■ EXERCISE INPUTS
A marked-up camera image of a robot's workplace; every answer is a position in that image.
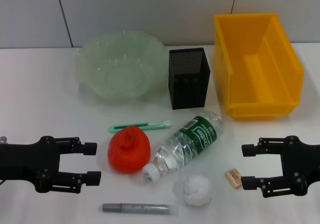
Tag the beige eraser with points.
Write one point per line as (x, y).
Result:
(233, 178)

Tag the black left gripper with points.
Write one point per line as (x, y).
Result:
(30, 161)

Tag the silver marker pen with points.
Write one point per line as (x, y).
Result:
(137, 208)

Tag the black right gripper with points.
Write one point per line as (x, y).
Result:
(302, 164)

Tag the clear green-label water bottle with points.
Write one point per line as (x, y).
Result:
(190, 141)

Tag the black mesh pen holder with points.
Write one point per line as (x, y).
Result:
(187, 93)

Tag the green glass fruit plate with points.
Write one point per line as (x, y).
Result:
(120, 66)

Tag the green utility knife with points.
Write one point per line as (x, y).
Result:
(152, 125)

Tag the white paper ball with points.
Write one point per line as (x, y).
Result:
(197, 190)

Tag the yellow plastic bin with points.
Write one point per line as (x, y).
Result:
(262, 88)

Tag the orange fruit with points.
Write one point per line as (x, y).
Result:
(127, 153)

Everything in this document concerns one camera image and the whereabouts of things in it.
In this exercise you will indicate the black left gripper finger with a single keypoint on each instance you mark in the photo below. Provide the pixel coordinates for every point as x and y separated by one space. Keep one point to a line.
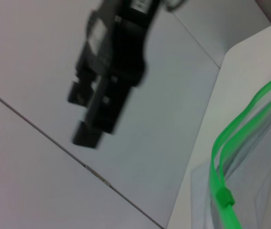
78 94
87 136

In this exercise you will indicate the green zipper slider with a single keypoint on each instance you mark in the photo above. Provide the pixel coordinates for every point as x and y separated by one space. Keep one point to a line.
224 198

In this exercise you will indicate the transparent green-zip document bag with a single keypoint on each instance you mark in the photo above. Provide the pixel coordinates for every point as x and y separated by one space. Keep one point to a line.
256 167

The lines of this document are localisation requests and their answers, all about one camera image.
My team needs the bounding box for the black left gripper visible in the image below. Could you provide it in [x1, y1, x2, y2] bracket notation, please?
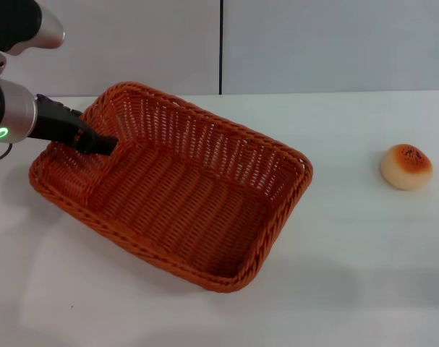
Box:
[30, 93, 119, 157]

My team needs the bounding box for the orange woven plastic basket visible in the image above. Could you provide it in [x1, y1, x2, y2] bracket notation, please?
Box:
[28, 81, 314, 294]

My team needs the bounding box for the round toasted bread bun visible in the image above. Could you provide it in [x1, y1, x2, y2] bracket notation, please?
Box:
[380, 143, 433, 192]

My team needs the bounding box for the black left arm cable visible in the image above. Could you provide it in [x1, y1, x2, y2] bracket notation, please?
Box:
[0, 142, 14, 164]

==

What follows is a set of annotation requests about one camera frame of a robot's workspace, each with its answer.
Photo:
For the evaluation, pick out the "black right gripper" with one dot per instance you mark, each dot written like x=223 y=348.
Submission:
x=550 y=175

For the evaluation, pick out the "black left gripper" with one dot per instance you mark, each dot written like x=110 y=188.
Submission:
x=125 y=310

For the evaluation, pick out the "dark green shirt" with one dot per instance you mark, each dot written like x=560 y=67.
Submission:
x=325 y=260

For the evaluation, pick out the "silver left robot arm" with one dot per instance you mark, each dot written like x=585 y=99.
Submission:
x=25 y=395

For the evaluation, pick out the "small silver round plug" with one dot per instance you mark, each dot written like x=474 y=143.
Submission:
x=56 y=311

* * *

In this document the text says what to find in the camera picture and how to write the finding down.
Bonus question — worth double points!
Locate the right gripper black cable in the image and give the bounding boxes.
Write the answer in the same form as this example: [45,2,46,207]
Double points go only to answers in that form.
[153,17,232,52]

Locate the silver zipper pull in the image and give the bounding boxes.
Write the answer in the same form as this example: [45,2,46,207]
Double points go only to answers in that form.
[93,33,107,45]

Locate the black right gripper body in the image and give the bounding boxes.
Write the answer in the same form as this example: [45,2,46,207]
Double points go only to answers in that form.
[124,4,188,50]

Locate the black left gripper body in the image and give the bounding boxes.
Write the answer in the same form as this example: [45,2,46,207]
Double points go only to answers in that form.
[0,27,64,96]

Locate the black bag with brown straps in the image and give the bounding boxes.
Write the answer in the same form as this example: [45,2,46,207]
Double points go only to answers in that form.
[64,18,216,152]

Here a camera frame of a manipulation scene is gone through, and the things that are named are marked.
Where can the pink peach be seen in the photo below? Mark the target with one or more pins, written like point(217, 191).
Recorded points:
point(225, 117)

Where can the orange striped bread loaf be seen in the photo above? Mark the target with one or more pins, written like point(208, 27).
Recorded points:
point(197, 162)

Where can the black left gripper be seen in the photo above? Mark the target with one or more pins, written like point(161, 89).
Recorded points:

■ REQUIRED WORK
Return only the part of the records above that opens with the line containing "Bonus question — worth double points!" and closes with the line containing "Here a camera", ends included.

■ EXERCISE OUTPUT
Bonus question — worth double points!
Locate the right gripper black cable in the image and give the bounding boxes.
Write the answer in the same form as this example: [45,2,46,207]
Double points go only to answers in that form.
[153,17,232,52]

Locate the silver zipper pull in the image and give the bounding boxes.
Write the answer in the same form as this example: [45,2,46,207]
Double points go only to answers in that form.
[93,33,107,45]

Locate the black right gripper body in the image and give the bounding boxes.
Write the answer in the same form as this example: [45,2,46,207]
Double points go only to answers in that form.
[124,4,188,50]

Locate the black left gripper body in the image and give the bounding boxes.
Write the answer in the same form as this example: [45,2,46,207]
Double points go only to answers in that form.
[0,27,64,96]

Locate the black bag with brown straps in the image and give the bounding boxes.
Write the answer in the same form as this example: [45,2,46,207]
Double points go only to answers in that form.
[64,18,216,152]

Here a camera frame of a manipulation scene is gone through, and the things that are named are marked.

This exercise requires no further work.